### To do:
No pictures go into the copy. Write out every line below exactly.

---

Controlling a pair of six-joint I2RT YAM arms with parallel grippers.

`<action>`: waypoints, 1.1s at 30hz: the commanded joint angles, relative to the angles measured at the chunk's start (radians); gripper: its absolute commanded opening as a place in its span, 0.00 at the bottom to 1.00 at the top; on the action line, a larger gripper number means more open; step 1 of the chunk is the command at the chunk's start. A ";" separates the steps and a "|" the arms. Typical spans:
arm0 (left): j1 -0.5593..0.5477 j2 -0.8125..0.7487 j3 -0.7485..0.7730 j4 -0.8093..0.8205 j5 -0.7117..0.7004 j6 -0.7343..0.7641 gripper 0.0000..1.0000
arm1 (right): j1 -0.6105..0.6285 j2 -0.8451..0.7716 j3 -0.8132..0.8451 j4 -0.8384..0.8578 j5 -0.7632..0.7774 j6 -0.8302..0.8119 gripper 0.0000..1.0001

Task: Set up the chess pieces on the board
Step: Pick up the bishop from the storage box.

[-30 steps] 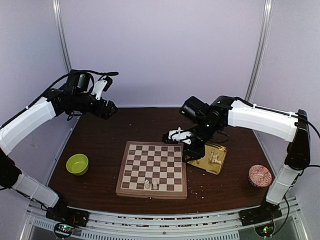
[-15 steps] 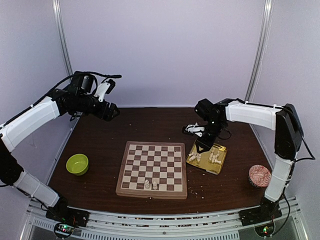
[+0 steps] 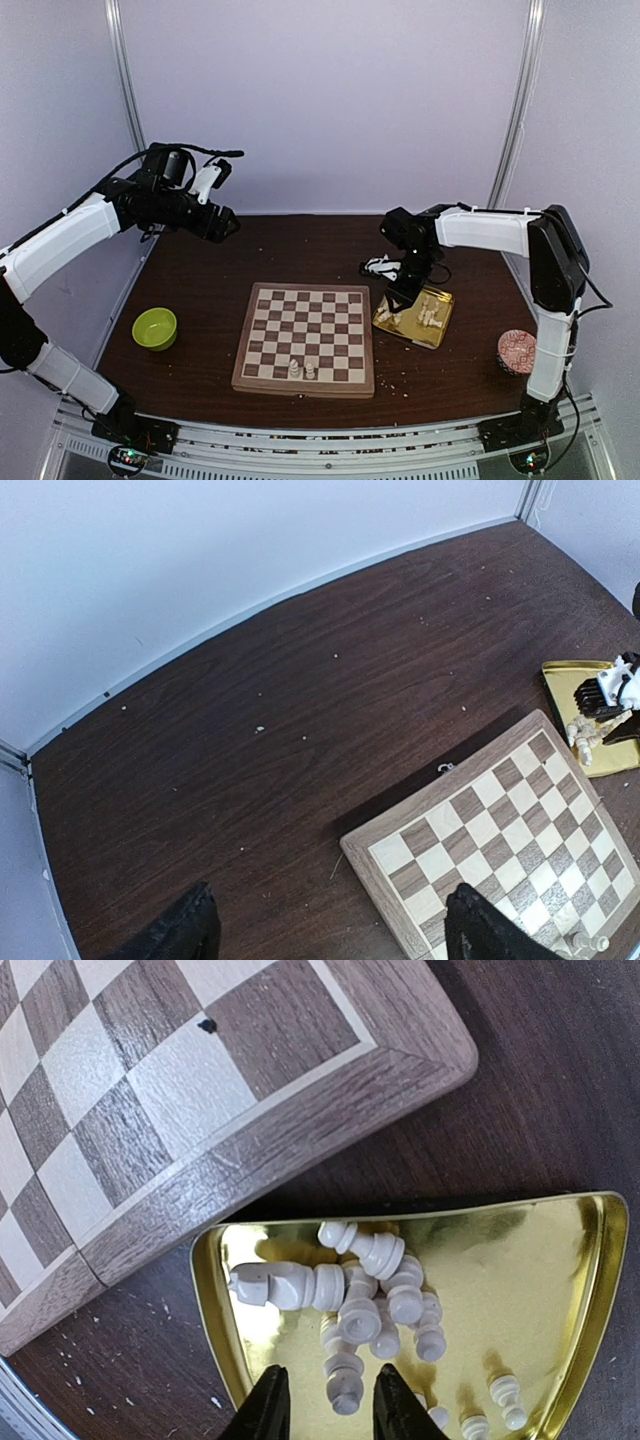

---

### Task response:
Controlling a pair of six-joint I2RT YAM arms with parallel grippers.

`<action>`: waypoints, 1.1s at 30hz: the commanded joint angles, relative to the angles measured at the chunk's start (radians); gripper: its absolute commanded opening as a place in its span, 0.00 at the bottom to 1.00 at the top; on the action line, a larger gripper number means more open; step 1 of the chunk is the command at the chunk's start. A ";" separates the steps and a "|" the arms. Typical spans:
arm0 (left): j1 -0.5593..0.5477 j2 -0.8125..0.7487 j3 -0.7485..0.7730 j4 -0.8093..0.8205 j5 -0.7117..0.7004 j6 -0.7343..0.7641 gripper 0.0000..1.0000
arm1 (right): j1 -0.6105..0.6285 j2 -0.8451..0.7716 j3 -0.8132..0.8451 j4 -0.8384..0.8578 j5 -0.7632..0.7774 j6 -0.8302..0.8119 gripper 0.0000..1.0001

Task: Set up the chess pieces on the board
Step: Pick up the bishop from the storage box.

[-30 steps] 
[-15 steps] 
[+0 steps] 

The work on this exercise has been completed.